Did you read the contributor guideline, Pull Request section?
Was this discussed/approved via a Github issue or the forum? Please add a link to it if that's the case.
Did you make sure to update the documentation with your changes? Here are the documentation guidelines, and here are tips on formatting docstrings.
Did you write any new necessary tests?

Who can review?

@patrickvonplaten @sanchit-gandhi @ylacombe

ArthurZucker

For whisper, num_beams > 1 paths seems a bit tricky. Would you mind adding a test to make sure we have the expected new results?

cifkao · 2024-03-30T23:51:43Z

@ArthurZucker I added a slow test where I set the logprob_threshold to 0 to make sure the no-speech detection is triggered. Without the fix, all the outputs are empty because all the no-speech probabilities are >1.

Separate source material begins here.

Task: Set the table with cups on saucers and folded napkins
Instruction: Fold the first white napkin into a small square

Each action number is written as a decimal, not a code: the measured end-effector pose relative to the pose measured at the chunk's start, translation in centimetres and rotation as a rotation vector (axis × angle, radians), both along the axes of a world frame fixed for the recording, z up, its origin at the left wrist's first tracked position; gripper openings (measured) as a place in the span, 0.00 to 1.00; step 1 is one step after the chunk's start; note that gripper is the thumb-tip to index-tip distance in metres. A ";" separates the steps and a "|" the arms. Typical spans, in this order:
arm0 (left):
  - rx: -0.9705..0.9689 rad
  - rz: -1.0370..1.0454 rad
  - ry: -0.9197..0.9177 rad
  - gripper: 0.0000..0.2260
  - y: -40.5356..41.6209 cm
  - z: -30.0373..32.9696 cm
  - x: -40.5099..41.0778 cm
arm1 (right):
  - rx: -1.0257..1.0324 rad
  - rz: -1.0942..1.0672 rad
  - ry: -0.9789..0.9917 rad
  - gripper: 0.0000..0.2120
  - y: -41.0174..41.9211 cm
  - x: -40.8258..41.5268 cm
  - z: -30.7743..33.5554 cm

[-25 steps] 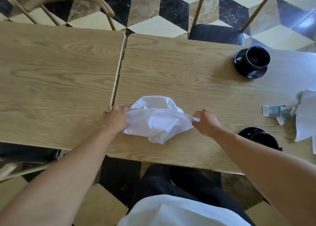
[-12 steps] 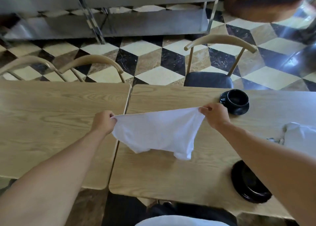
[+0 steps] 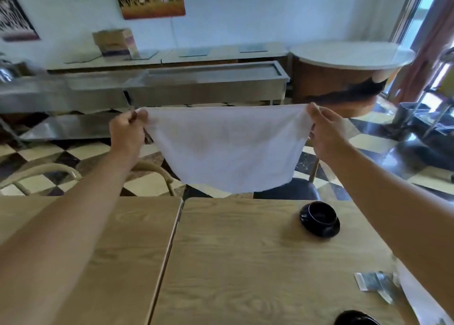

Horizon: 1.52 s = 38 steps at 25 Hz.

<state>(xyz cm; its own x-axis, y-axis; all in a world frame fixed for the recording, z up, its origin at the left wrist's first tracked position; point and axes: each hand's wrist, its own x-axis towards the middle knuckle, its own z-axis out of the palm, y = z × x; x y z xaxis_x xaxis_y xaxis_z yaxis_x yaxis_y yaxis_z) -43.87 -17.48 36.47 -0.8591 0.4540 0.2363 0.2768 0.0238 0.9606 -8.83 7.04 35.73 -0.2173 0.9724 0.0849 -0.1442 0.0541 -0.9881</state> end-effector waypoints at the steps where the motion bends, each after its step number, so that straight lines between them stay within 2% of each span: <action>1: 0.016 -0.011 0.020 0.13 -0.2 0.1 0.5 | 0.013 -0.001 0.005 0.09 -0.1 0.3 0.0; 6: 0.008 -0.037 0.025 0.08 -3.6 -5.8 3.3 | -0.050 0.020 -0.062 0.12 -0.7 3.0 -4.8; 10: -0.196 -0.031 0.006 0.12 -7.9 -15.4 5.1 | -0.134 0.080 -0.287 0.11 -3.4 5.5 -13.8; 13: -0.340 -0.023 -0.078 0.10 -12.3 -23.0 7.7 | -0.244 0.109 -0.417 0.10 -7.4 8.4 -21.6; 15: -0.420 -0.028 -0.102 0.11 -15.2 -27.1 9.5 | -0.273 0.113 -0.542 0.13 -10.6 10.7 -25.9; 19: -0.592 -0.053 -0.086 0.09 -20.4 -32.5 13.1 | -0.267 0.198 -0.884 0.21 -16.6 14.6 -30.9; 23: -0.737 -0.060 -0.149 0.06 -24.2 -35.2 16.2 | -0.328 0.202 -1.033 0.15 -20.7 16.4 -33.1; 29: -0.771 -0.050 -0.128 0.08 -22.4 -35.7 15.9 | -0.278 0.132 -1.084 0.11 -21.0 15.4 -33.7; 34: -0.750 0.054 -0.115 0.07 -17.6 -37.5 12.7 | -0.297 0.093 -1.018 0.11 -16.5 12.1 -35.1; 38: -0.815 0.086 -0.093 0.08 -14.1 -40.7 10.2 | -0.280 0.082 -0.994 0.09 -12.4 9.5 -37.6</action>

ylacombe · 2024-04-01T08:08:51Z

Hey @cifkao, thanks for the PR!
Could you make sure to rebase the branch to fix the failing test ?

This scenario arises when the model is called with language set and with num_beams > 1.

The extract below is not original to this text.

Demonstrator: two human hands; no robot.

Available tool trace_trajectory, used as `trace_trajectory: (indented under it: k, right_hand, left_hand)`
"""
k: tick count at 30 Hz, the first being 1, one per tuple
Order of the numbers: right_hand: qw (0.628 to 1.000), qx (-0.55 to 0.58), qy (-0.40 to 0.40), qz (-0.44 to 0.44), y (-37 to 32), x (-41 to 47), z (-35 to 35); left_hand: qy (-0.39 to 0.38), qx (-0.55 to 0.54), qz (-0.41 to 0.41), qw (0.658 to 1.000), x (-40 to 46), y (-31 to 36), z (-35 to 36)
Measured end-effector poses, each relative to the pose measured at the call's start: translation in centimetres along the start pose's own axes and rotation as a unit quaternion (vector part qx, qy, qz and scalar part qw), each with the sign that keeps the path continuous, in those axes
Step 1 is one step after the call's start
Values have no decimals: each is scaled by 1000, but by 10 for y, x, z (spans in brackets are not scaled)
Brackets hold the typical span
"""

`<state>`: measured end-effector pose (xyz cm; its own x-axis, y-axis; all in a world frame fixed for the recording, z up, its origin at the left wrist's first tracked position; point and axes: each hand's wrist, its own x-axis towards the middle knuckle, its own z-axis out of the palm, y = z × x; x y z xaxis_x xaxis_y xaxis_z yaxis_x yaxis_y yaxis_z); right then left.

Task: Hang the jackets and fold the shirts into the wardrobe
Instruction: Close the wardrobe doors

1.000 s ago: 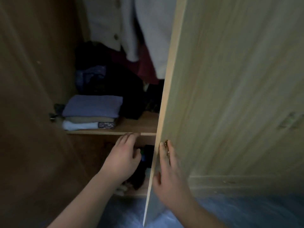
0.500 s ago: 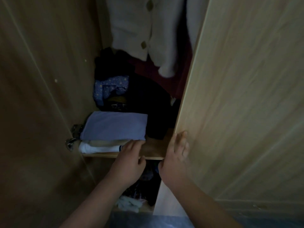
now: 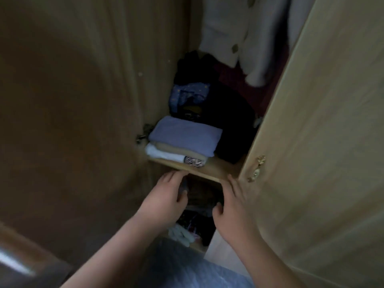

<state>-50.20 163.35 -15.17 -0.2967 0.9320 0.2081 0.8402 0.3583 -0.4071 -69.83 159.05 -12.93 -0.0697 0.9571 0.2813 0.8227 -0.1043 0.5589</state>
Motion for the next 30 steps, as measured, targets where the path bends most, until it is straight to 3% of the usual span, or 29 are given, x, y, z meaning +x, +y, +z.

Also, could you point out why this scenario applies when language is set ? I understand the case for num_beams>1 but don't see the point for the other case!
Many thanks!

HuggingFaceDocBuilderDev · 2024-04-01T08:25:02Z

The docs for this PR live here. All of your documentation changes will be reflected on that endpoint. The docs are available until 30 days after the last update.

cifkao · 2024-04-01T09:21:10Z

Also, could you point out why this scenario applies when language is set ? I understand the case for num_beams>1 but don't see the point for the other case!

@ylacombe The bug manifests only when both conditions (num_beams > 1 and language set) are true. The latter condition causes decoding to start after the language token, which is why we need to call the model again to get the logits at that position (which are then incorrectly treated as log-probabilities). With language unset, the decoding starts from the beginning, so we never enter that branch.

sanchit-gandhi

Thanks for this fix @cifkao!

sanchit-gandhi · 2024-04-02T15:34:02Z

src/transformers/generation/logits_process.py

        if input_ids.shape[1] == self.begin_index:
            if self.start_of_trans_offset > 1:
                with torch.no_grad():
                    logits = self.model(**self.inputs).logits

                no_speech_index = self.begin_index - self.start_of_trans_offset
                no_speech_scores = logits[:, no_speech_index]
+                is_scores_logprobs = False


Nice catch!

sanchit-gandhi · 2024-04-02T15:35:39Z

tests/models/whisper/test_modeling_whisper.py

@@ -2615,6 +2615,59 @@ def test_whisper_longform_multi_batch_hard_prev_cond(self):
        for i in range(num_samples):
            assert decoded_all[i] == EXPECTED_TEXT[i]

+    @slow
+    def test_whisper_longform_no_speech_detection(self):


Thanks for adding this slow test! Just to confirm, before the fix all the transcriptions are empty due to the no-speech probabilities exceeding 1?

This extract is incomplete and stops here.